2. The method according to claim 1, characterized in that, The method further includes: The object information of the candidate object is vectorized to obtain the object embedding; the object information includes at least one of the candidate object's object identifier, media interaction information, or interest information. The object embedding is used to extract features through a feature extraction network to obtain the object representation vector of the candidate object.
3. The method according to claim 1, characterized in that, The method further includes: If the media data of the media to be recommended is text data, recommendation information corresponding to the data type of interest to the target object is generated based on the media data or key information in the media data; or... The recommended information is obtained from the information database, which is generated based on the business request initiated by the client.
4. The method according to claim 1, characterized in that, The granularity entropy of each feature among the at least two media features corresponding to the media to be recommended includes: Among the at least two media features corresponding to the media to be recommended, determine the number of object interactions corresponding to different feature values for each feature; Based on the number of interactions with the object and the total number of interactions with the media to be recommended, a second conversion rate is determined when each of the at least two media features takes different feature values; Based on the second conversion rate when taking different feature values and the corresponding number of object interactions, the granularity entropy of each feature among the at least two media features is determined.
5. The method according to claim 1, characterized in that, The method further includes: Determine the coarse-to-fine granularity ratio, and divide each feature among the at least two media features into fine-grained and coarse-grained features according to the coarse-to-fine granularity ratio to obtain the fine-grained and coarse-grained features of the media to be recommended; or, In response to the granularity partitioning request, each of the at least two media features is divided into fine-grained features and coarse-grained features.

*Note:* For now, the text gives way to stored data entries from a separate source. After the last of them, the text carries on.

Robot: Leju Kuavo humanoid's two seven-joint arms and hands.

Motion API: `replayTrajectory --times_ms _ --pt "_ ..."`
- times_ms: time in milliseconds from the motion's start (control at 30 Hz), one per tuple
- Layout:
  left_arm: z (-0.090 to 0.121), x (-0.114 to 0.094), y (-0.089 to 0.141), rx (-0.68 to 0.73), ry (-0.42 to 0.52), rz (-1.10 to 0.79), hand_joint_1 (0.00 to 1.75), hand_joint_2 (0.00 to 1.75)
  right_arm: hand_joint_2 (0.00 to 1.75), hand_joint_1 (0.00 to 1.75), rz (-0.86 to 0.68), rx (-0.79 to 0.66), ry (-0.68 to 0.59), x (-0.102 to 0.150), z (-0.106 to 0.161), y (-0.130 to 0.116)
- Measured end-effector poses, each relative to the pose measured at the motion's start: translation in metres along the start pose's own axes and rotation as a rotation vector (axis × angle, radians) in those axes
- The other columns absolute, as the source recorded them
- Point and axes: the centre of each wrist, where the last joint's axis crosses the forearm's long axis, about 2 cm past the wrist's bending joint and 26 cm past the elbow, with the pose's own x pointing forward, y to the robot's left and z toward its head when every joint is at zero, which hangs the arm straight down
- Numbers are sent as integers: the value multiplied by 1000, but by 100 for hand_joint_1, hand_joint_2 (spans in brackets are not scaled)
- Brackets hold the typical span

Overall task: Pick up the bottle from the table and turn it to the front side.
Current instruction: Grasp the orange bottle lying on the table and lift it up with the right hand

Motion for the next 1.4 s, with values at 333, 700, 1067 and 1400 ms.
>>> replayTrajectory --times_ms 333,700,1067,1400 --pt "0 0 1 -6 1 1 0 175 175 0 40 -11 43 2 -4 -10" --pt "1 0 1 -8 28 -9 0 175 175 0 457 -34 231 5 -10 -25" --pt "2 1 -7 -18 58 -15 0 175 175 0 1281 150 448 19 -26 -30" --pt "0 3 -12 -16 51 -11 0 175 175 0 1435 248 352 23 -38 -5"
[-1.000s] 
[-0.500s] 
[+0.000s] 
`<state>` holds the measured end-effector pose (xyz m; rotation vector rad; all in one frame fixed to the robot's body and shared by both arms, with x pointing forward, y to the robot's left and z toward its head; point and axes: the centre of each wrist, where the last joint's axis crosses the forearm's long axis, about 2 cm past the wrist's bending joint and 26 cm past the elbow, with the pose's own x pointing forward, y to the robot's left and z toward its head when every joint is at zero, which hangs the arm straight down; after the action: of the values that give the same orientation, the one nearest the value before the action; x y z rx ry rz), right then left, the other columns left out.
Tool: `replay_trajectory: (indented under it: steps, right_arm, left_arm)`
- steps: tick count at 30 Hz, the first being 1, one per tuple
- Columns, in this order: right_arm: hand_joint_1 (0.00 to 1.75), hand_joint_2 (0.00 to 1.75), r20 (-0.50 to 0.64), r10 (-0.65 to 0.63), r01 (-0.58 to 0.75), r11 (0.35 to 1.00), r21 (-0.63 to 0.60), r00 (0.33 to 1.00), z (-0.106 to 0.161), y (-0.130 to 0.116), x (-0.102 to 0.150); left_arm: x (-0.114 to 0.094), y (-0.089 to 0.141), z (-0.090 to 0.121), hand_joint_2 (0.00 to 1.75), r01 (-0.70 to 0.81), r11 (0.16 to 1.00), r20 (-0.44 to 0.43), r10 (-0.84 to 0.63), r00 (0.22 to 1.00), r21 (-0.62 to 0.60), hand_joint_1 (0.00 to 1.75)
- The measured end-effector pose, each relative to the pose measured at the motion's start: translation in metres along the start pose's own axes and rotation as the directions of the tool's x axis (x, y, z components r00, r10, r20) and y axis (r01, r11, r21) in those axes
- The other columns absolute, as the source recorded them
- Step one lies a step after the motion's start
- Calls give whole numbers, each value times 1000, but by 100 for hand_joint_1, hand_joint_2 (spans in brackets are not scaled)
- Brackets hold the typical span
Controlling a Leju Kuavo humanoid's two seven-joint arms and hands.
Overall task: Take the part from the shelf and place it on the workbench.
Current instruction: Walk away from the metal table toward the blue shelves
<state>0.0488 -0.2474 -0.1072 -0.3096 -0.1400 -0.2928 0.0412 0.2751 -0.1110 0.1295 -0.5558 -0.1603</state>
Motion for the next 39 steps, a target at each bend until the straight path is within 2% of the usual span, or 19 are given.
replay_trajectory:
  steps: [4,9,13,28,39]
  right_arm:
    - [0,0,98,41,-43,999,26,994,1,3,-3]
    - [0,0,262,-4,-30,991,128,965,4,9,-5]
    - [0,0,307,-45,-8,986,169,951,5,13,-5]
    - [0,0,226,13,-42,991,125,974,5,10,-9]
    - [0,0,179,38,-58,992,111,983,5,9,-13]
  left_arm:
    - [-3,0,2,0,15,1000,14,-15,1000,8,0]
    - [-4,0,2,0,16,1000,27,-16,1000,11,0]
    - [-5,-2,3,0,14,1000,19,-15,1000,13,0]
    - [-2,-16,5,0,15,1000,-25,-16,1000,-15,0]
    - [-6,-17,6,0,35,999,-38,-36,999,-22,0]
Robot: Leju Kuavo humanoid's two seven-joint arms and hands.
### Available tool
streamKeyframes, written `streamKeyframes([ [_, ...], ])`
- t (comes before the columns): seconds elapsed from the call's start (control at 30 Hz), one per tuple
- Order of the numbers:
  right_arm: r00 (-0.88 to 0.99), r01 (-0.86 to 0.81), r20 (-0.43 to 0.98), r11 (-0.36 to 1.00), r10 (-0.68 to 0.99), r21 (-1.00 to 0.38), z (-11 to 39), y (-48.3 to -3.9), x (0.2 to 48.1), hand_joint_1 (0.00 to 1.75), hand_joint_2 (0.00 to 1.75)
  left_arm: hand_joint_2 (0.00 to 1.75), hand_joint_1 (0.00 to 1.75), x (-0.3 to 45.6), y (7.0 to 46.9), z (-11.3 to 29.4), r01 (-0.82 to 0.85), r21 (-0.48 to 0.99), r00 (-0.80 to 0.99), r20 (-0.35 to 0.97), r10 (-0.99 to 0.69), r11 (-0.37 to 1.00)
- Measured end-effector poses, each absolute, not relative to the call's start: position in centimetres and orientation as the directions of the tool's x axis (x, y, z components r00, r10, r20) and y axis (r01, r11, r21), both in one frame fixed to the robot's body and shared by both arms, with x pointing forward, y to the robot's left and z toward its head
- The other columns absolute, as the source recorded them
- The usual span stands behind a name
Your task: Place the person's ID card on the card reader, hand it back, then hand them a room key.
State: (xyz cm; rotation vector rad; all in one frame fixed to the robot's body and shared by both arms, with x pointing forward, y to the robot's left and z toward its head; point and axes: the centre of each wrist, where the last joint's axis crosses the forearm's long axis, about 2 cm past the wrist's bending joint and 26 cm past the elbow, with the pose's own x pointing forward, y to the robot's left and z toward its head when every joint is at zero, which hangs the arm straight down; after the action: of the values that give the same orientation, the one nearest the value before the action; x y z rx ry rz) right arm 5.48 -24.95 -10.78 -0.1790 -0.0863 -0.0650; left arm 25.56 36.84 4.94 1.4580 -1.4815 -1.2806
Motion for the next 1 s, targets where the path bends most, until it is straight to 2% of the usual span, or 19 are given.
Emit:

6. The method according to claim 1, characterized in that, The feature generalization processing of the coarse-grained features to obtain the coarse-grained representation vector includes: The coarse-grained features belonging to the same media to be recommended are spliced together to obtain the first spliced feature of each media to be recommended. Each of the first concatenated features is sequentially input into the coarse-grained network of the recommendation model, so that the multilayer perceptron in the coarse-grained network performs feature processing on the input first concatenated features to obtain a coarse-grained representation vector.
7. The method according to claim 1, characterized in that, The feature enhancement processing performed on the fine-grained features and coarse-grained features to obtain the fine-grained representation vector includes: The fine-grained features and the coarse-grained features are spliced together to obtain a second spliced feature; The second concatenated features are sequentially input into the fine-grained network of the recommendation model, so that the multilayer perceptron in the fine-grained network performs feature processing on the input second concatenated features to obtain a fine-grained representation vector.
8. The method according to claim 1, characterized in that, The method further includes: Determine the magnitude or information entropy of the feature embedding vector of the media to be recommended; Based on the fine-grained features, the coarse-grained features, and the modulus, determine the weight parameters corresponding to the fine-grained representation vector and the coarse-grained representation vector, respectively; or, based on the fine-grained features, the coarse-grained features, and the information entropy, determine the weight parameters corresponding to the fine-grained representation vector and the coarse-grained representation vector, respectively. The weighted fusion of the fine-grained representation vector and the coarse-grained representation vector includes: Based on the weight parameters, the fine-grained representation vector and the coarse-grained representation vector are weighted and fused.
9. The method according to claim 1, characterized in that, The step of selecting a target object from the candidate objects based on the fusion vector and the object representation vector of the candidate objects includes: Based on the fusion vector and the object representation vector of the candidate object, a first score value of the candidate object is determined; the first score value is used to reflect the conversion rate of the candidate object after receiving the media to be recommended. Among the candidate objects, the target object is selected based on the first score value.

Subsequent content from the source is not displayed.